Would you copy the material below word for word, beginning with its first line and ending with the line that contains "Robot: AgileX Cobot"?

DATASET SECTION:
*** Block opens ***

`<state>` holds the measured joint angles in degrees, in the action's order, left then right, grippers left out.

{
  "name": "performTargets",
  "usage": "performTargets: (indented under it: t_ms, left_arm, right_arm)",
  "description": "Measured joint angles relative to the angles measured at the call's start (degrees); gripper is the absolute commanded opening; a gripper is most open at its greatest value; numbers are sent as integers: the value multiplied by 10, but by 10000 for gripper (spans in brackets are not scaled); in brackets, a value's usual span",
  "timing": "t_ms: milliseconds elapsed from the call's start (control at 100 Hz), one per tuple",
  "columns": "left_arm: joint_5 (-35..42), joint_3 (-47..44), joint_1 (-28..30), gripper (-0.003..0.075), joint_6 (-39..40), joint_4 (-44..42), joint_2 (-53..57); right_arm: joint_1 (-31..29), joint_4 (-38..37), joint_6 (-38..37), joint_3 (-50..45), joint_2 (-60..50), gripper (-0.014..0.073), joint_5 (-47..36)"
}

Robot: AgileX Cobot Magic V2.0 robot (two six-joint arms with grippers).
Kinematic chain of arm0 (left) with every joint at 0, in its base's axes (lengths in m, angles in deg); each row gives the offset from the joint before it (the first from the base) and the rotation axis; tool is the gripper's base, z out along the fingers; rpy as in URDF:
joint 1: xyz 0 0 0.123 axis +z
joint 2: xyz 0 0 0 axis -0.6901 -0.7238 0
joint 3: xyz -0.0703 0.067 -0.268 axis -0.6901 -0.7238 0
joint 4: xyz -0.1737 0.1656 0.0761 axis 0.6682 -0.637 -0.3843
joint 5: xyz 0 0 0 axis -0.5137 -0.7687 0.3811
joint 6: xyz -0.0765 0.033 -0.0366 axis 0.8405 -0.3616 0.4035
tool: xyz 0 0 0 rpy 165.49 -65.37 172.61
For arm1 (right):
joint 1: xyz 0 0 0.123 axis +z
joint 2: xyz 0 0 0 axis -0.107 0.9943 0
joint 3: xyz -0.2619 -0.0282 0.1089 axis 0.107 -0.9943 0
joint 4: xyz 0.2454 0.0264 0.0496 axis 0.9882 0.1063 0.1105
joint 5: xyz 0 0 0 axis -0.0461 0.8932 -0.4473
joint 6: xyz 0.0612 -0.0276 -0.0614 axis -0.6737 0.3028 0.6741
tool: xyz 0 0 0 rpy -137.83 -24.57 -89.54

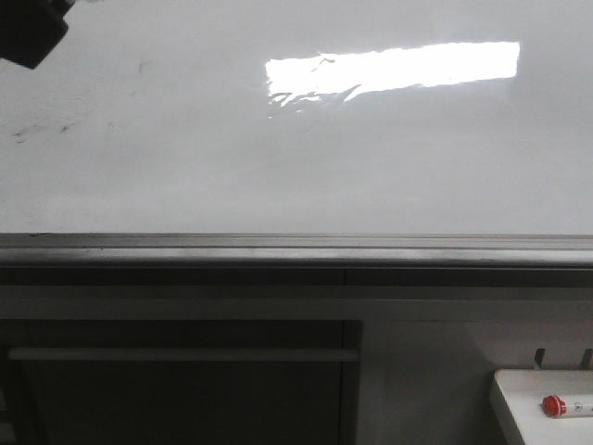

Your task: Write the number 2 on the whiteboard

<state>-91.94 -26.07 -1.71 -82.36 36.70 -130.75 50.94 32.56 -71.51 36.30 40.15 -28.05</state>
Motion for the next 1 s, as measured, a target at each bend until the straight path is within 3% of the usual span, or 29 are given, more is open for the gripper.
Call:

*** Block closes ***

RESPONSE BOX:
`<state>` holds the measured joint angles in degrees, in the action's order, left then right, grippers left out.

{
  "name": "performTargets",
  "usage": "performTargets: (indented under it: t_ms, left_arm, right_arm)",
  "description": "Measured joint angles relative to the angles measured at the call's start (degrees); gripper is the absolute commanded opening; a gripper is most open at its greatest value; numbers are sent as integers: the value multiplied by 10, but by 10000 for gripper (spans in brackets are not scaled); in brackets, a value's usual span",
  "timing": "t_ms: milliseconds elapsed from the call's start (control at 100 Hz), one per tuple",
  "columns": "left_arm: joint_5 (-35..42), joint_3 (-47..44), joint_1 (-28..30), gripper (-0.003..0.075), joint_6 (-39..40), joint_4 (-44..42), joint_2 (-53..57); right_arm: joint_1 (-31..29), joint_4 (-38..37), joint_6 (-38..37), joint_3 (-50..45), joint_2 (-60..50), gripper (-0.014..0.073), joint_5 (-47..36)"
}

Robot: AgileX Cobot Magic V2.0 robot (two six-joint arms with grippers).

The response is now done.